### To do
Please take the records that follow and repeat exactly the lines starting with the line with "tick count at" and going on through the line with "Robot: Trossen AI".

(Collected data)
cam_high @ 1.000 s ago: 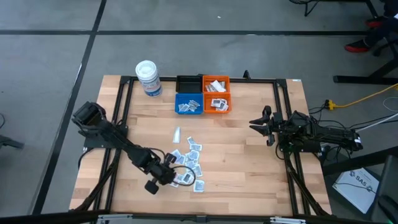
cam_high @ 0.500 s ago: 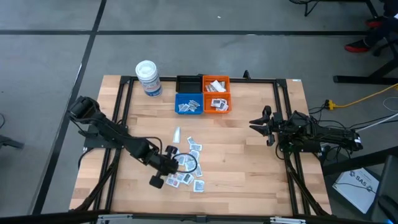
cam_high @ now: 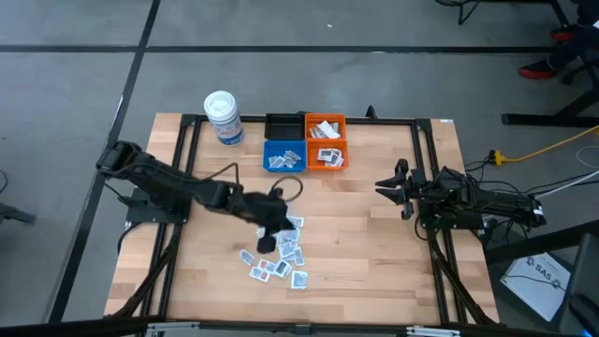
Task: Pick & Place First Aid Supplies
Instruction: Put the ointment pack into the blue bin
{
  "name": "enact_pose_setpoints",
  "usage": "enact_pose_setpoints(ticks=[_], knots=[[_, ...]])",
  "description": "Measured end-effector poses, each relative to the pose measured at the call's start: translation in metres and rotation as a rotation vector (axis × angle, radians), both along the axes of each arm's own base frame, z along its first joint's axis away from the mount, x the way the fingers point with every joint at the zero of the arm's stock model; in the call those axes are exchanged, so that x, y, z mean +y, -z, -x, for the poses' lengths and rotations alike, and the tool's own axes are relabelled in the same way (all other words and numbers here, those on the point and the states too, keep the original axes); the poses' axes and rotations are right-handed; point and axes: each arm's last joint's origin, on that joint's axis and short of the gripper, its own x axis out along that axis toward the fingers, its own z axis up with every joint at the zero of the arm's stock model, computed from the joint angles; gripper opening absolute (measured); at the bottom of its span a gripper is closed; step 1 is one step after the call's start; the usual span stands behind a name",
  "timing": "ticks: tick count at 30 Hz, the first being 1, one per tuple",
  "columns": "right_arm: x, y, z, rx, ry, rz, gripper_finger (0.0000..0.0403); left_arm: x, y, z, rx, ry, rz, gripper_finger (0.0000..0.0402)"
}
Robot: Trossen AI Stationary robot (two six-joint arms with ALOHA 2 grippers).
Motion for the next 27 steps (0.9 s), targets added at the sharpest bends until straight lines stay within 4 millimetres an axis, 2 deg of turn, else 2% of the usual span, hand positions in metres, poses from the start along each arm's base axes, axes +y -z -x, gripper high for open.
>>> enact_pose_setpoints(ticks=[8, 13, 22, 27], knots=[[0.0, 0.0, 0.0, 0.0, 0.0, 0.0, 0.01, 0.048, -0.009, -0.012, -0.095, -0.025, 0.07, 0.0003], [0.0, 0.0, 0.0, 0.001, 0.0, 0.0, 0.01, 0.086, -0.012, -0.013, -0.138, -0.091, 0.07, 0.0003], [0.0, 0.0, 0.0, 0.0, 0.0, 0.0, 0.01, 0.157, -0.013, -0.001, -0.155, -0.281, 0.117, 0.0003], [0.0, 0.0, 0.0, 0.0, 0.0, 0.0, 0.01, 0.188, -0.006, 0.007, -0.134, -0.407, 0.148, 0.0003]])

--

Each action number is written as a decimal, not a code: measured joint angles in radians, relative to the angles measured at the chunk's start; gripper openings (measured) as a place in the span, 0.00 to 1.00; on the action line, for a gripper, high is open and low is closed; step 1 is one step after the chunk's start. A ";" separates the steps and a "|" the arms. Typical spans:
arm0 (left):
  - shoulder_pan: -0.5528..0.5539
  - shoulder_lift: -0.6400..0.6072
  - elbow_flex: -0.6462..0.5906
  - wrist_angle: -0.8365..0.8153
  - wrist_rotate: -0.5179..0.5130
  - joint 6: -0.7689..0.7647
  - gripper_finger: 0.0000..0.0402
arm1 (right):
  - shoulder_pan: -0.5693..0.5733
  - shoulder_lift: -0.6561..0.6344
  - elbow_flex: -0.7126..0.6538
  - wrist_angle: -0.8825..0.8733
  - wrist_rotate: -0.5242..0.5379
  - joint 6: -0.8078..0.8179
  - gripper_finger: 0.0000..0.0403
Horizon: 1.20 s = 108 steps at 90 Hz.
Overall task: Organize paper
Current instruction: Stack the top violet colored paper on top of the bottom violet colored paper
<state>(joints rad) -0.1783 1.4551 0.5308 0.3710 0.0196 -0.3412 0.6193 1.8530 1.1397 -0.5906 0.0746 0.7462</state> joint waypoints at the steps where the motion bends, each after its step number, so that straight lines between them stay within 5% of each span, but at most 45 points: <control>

### Solution for this problem
  "timing": "ticks: tick count at 30 Hz, the first being 1, one per tuple",
  "columns": "right_arm: x, y, z, rx, ry, rz, gripper_finger (0.0000..0.0403); left_arm: x, y, z, rx, ry, rz, gripper_finger (0.0000..0.0402)"
}
Robot: Trossen AI Stationary robot (two six-joint arms with ALOHA 2 grippers).

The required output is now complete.